Kommentar

Bundesnachrichtendienst - Rechtsbrüche

Die neue BND-Affäre ist eine, auch wenn interessierte Kreise das nicht wahrhaben wollen. Sie hat überdies einige Nebenwirkungen, über die sehr unterschiedlich zu urteilen ist.

Zum Beispiel diese: Erst durch die Hinweise auf weitere und weitergehende Verbindungen zwischen US-amerikanischen Geheimdiensten und dem deutschen Dienst ist vielen Bürgern vermutlich wieder bewusst geworden, dass sich nichts getan und geändert hat, seit die Abhörpraktiken bekannt geworden sind, die nicht einmal vor dem Handy der Bundeskanzlerin Halt gemacht haben.

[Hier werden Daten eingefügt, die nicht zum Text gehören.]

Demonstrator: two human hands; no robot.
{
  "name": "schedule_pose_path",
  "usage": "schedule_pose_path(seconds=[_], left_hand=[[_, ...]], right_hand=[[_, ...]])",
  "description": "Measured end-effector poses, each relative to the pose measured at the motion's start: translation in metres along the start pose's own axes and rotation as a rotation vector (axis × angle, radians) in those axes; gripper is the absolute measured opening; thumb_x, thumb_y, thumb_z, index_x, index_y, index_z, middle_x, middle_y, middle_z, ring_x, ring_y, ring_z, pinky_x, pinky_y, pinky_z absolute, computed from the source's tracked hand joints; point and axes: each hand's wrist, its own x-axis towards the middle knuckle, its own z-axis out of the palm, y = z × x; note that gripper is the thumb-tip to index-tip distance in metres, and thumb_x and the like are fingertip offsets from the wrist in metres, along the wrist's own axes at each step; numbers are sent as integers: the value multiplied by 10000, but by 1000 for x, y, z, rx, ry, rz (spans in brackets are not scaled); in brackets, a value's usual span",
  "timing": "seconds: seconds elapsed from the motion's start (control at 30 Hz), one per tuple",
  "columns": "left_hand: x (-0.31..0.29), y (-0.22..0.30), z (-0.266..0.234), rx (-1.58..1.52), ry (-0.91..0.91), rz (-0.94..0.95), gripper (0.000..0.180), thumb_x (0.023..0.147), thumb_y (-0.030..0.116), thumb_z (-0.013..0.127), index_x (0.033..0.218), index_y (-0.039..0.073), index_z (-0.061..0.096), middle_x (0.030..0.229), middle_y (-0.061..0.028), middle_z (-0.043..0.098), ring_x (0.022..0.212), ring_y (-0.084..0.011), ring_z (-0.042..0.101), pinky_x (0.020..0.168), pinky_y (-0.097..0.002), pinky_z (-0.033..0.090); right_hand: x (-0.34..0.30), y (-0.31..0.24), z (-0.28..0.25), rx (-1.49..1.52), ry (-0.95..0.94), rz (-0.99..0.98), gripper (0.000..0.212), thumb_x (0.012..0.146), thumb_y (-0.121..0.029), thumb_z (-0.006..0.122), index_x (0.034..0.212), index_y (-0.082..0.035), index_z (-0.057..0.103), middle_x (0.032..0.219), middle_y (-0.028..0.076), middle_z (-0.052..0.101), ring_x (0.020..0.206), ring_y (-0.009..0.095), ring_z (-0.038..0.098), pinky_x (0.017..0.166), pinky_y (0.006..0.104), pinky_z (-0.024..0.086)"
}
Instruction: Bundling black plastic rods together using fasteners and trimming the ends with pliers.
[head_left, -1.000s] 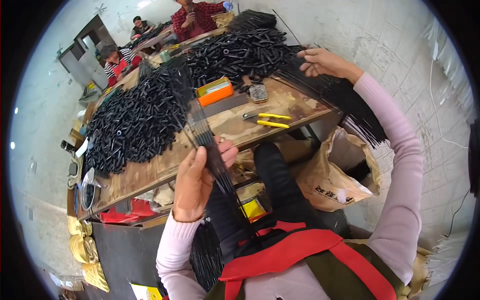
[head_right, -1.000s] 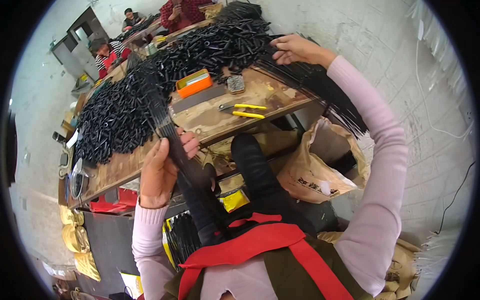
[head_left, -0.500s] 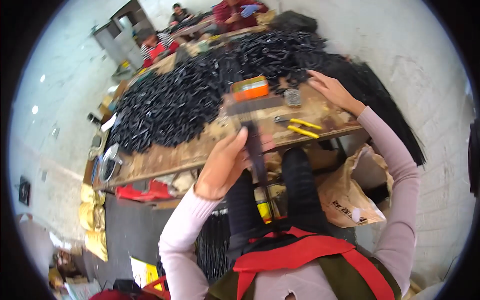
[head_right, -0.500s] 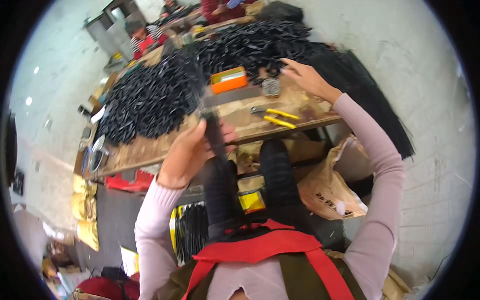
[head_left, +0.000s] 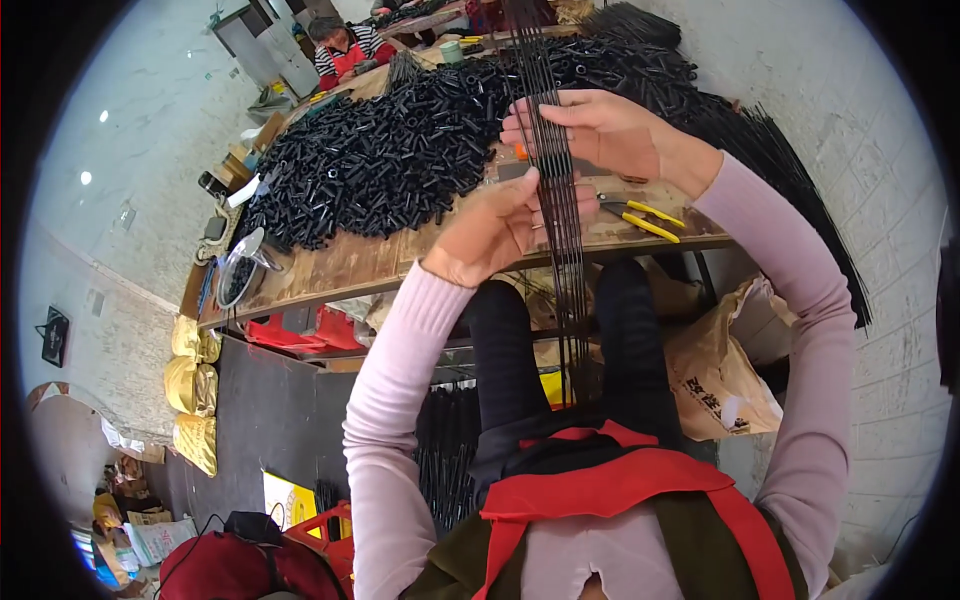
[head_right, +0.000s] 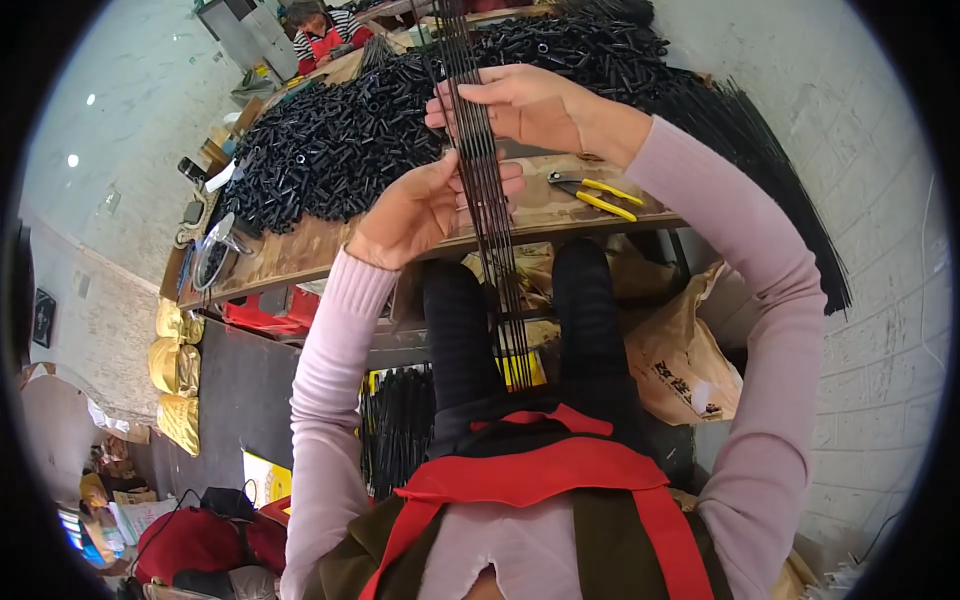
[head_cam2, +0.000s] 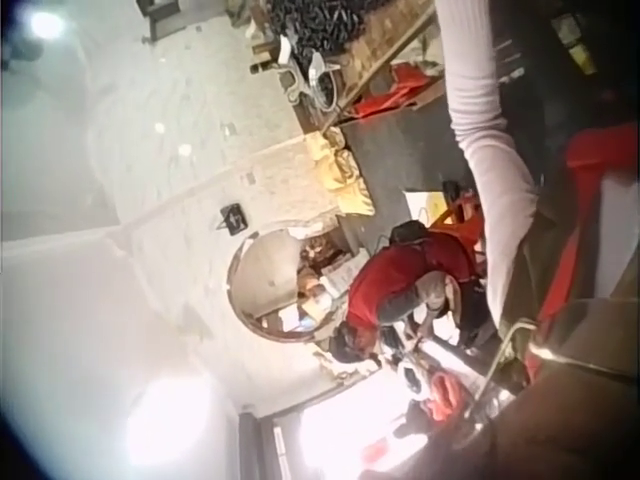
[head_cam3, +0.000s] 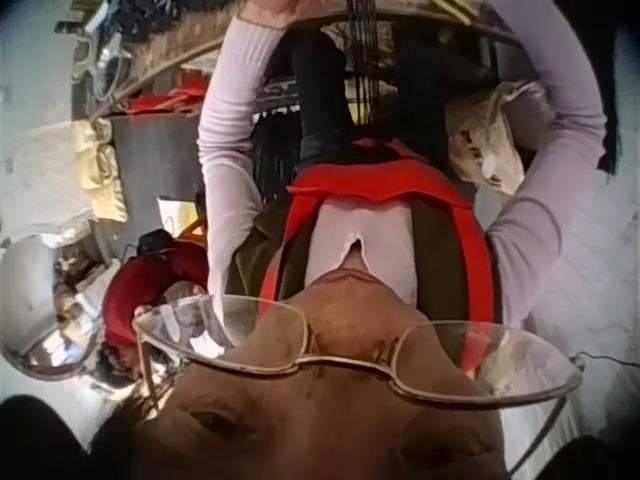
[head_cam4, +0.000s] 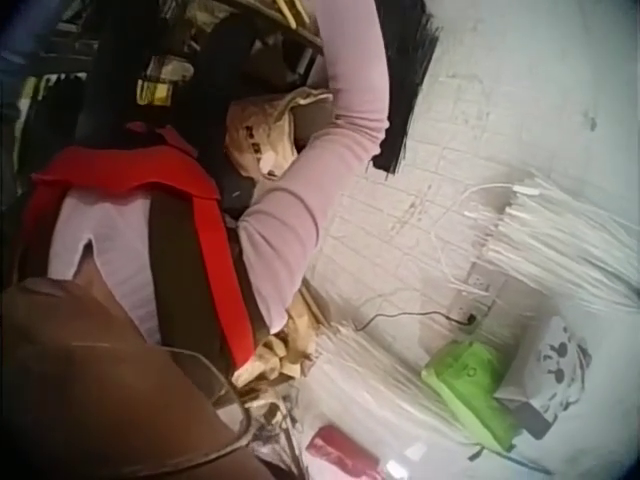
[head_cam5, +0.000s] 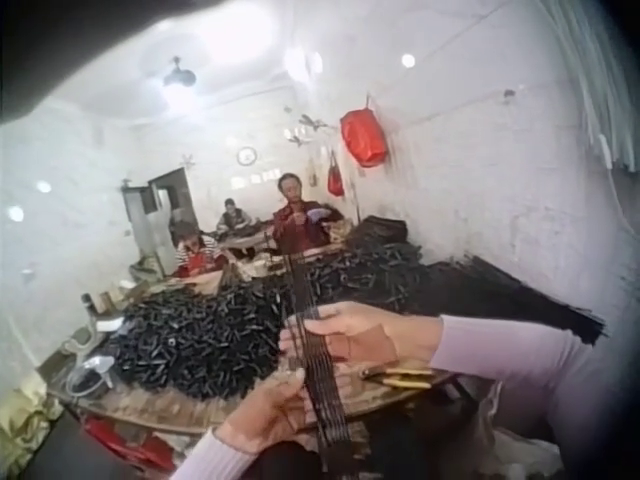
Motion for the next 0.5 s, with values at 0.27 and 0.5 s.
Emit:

Gewiss: Angela Merkel war sauer und hat dies dem amerikanischen Präsidenten auch deutlich gesagt. Und Barack Obama hat sich das höflich und persönlich angehört, aber Folgen hatte das eben nicht.

Nun gibt es in diesem Dauerskandal ein Gegenargument, das sich auf den ersten Blick gut macht - und trotzdem am Kern der Sache vorbeigeht. Das Argument lautet, dass NSA und in der Folge BND so viel gute Aufklärungsarbeit leisten (und damit beispielsweise Terrorakte verhindern), dass die neuen Vorwürfe im Vergleich dazu zu vernachlässigende Kleinigkeiten sind.

Das eben sind sie nicht. Es geht deshalb um das atlantische Verhältnis, das einmal ein umfassendes Vertrauensverhältnis war. Das ist immer noch schwer beschädigt, erst recht, wenn sich jetzt bewahrheitet, dass der BND der NSA eilfertig Beihilfe zur Wirtschaftsspionage in Deutschland geleistet hat. Denn das hat weder mit dem Auftrag des amerikanischen noch mit dem des deutschen Dienstes etwas zu tun.

Klar: Geheimdienste arbeiten geheim, aber sie arbeiten nicht in einem rechtsfreien Raum, schon gar nicht im Rechtsstaat einer Demokratie. Der Bundesnachrichtendienst hat, wenn sich die neuen Vorwürfe bewahrheiten (und alles spricht dafür) illegal gearbeitet. Er ist für Auslandsaufklärung zuständig, nicht für Wirtschaftsspionage.

Auch ein Geheimdienst unterliegt der politischen Kontrolle. Der Kontrolle durch die Exekutive, hier das Bundeskanzleramt, und der Kontrolle durch das Parlament, das dafür eigene Gremien geschaffen hat. Damit nähert man sich der auch parteipolitischen Dimension des Skandals. Dass SPD und Linke jetzt auf der Affäre ihr politisches Süppchen kochen wollen, das in der Tat ist ein durchsichtiger und eher nebensächlicher Aspekt der Sache. Dass aber ein Dienst Illegales treibt, ist so wenig tolerabel wie unterbleibende oder falsche Informationen des Parlaments durch die Regierung. Da geht es um Kernfragen des Rechts und der parlamentarischen Demokratie.

Mag sein, dass es voreilig ist, jetzt schon über personelle Konsequenzen zu sprechen (auch wenn das der Opposition in der Koalition lieb wäre). Aber zu untersuchen, was für ein Staat im Staat da sein Eigenleben führt, das ist Gebot der Stunde.